__Exercise details__
Tally the lines of the entries in which the string "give" occurs, and say only how many.

__Input material__
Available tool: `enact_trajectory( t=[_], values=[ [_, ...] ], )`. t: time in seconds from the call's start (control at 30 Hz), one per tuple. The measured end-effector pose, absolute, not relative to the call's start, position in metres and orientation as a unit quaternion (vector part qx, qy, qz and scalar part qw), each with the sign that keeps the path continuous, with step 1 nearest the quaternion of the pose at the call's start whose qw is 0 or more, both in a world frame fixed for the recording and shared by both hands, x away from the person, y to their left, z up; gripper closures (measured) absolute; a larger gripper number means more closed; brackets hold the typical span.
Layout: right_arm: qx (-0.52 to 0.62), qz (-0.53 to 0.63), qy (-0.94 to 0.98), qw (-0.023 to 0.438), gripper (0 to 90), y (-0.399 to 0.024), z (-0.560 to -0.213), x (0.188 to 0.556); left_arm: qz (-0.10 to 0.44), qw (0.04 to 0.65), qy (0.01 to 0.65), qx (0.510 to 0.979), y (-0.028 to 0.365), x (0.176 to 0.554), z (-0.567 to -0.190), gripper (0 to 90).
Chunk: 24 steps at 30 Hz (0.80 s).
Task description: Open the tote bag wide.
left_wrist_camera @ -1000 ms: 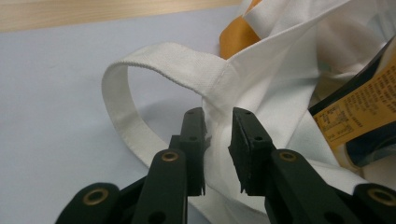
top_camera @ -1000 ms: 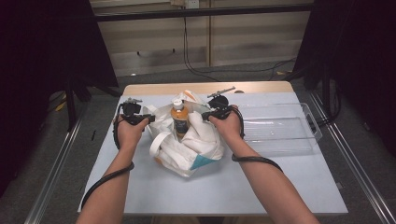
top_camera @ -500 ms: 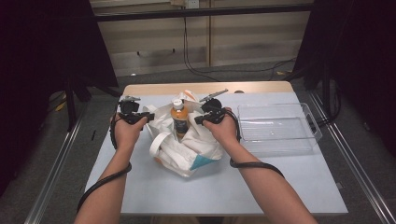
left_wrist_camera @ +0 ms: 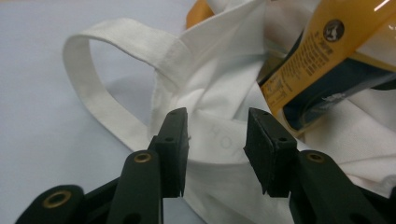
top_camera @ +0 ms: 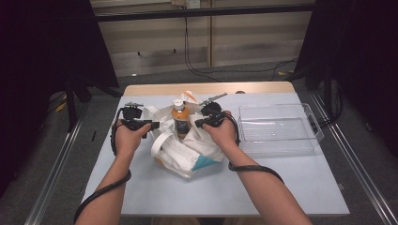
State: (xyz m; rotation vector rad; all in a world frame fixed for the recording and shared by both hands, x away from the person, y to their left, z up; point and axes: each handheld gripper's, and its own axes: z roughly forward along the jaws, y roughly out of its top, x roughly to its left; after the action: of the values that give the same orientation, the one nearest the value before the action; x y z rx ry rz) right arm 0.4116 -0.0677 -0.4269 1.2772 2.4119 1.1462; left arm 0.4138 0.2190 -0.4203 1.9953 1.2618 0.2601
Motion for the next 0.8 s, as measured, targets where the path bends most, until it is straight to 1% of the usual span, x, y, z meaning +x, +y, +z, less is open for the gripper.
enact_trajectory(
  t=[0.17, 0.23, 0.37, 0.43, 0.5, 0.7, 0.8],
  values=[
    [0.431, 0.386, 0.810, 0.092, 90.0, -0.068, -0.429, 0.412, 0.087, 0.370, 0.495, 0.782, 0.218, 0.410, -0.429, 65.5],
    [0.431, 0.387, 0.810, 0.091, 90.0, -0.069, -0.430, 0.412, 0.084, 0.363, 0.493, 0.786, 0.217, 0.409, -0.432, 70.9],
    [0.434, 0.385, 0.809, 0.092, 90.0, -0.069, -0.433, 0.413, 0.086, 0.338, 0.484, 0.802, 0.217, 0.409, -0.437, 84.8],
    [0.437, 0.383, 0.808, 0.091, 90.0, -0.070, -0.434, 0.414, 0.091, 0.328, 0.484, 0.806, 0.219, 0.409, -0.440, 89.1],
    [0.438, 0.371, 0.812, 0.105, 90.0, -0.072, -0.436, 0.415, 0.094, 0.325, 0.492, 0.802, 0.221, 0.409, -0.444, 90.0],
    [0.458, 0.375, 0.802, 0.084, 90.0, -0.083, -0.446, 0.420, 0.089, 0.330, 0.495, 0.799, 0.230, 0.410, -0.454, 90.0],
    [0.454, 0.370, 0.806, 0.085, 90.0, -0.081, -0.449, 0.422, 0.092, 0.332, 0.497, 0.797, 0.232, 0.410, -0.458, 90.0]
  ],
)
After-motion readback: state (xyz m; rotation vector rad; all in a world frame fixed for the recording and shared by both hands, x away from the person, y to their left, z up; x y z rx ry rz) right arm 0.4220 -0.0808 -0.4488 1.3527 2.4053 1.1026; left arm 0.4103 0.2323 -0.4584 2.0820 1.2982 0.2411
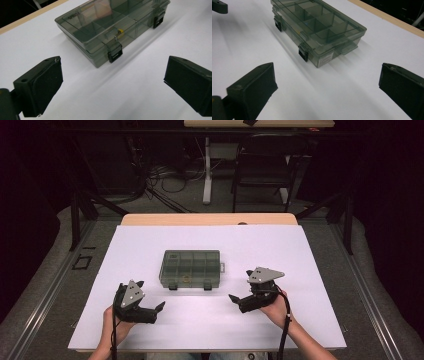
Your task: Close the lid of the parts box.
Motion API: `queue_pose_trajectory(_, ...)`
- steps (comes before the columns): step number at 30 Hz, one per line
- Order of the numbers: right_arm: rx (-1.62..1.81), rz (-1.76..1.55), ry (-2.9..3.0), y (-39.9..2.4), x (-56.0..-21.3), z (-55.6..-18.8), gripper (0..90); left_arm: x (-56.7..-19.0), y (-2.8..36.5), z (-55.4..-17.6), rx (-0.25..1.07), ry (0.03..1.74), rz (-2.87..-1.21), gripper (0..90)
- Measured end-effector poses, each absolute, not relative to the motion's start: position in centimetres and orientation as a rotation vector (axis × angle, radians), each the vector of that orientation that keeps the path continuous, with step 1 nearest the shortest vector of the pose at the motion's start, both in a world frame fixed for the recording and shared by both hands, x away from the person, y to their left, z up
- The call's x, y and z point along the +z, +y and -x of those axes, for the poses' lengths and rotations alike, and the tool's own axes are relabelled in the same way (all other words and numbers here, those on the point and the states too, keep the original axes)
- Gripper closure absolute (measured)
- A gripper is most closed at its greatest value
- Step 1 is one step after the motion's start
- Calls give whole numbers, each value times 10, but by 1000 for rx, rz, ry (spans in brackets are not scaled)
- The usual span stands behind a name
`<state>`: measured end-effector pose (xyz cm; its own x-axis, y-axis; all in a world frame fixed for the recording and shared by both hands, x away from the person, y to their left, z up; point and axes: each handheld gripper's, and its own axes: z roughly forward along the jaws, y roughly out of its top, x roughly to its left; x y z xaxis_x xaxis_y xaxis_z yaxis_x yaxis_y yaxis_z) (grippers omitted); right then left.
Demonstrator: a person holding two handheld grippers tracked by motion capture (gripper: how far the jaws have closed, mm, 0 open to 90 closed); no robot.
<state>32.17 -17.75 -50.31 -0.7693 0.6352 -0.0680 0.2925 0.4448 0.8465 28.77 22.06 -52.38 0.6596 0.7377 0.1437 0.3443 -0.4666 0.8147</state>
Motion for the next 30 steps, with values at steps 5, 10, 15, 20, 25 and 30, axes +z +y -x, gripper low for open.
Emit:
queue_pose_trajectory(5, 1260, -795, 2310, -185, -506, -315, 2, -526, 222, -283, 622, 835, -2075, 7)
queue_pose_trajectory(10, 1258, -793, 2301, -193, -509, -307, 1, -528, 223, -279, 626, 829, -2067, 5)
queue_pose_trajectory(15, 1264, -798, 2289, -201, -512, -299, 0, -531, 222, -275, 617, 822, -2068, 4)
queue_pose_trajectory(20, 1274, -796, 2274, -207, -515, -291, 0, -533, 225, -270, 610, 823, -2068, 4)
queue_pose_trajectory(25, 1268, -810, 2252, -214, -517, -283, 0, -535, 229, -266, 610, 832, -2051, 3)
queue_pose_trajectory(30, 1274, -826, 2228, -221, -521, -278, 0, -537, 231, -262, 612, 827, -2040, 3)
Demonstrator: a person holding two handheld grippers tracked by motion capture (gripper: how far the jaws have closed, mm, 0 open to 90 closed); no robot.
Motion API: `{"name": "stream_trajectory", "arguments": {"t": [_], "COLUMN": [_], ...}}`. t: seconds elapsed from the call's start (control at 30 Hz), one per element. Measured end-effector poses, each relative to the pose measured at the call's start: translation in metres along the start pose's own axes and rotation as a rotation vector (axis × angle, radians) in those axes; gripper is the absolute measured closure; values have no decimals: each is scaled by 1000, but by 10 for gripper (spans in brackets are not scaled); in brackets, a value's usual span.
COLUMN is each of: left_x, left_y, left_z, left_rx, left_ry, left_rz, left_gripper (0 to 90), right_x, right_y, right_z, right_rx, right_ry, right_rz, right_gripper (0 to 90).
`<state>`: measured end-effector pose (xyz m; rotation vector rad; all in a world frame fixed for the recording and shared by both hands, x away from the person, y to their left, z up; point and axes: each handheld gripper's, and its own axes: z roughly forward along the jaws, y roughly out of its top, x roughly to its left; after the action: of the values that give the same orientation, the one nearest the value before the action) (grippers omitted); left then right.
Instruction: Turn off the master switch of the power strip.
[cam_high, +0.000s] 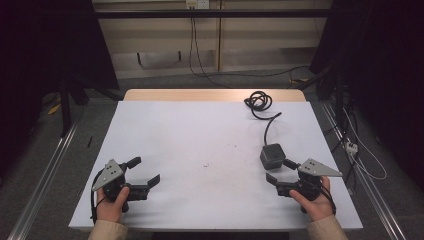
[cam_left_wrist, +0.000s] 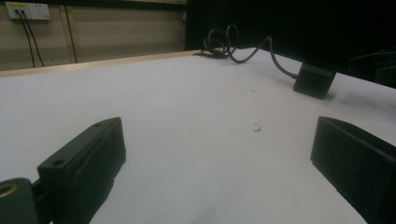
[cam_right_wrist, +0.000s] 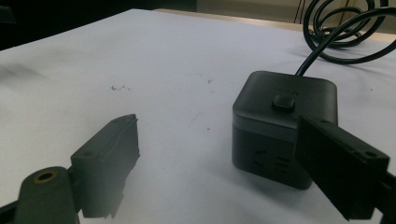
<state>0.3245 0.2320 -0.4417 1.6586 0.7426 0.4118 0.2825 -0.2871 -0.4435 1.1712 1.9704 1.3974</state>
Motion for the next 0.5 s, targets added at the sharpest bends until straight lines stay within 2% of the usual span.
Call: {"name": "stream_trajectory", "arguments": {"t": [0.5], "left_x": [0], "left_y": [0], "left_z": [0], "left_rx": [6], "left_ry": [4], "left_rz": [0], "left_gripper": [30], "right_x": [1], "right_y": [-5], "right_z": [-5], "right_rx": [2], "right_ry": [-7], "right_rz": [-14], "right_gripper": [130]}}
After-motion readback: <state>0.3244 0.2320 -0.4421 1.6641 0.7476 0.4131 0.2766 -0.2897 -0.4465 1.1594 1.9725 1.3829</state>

__Answer to the exercise__
3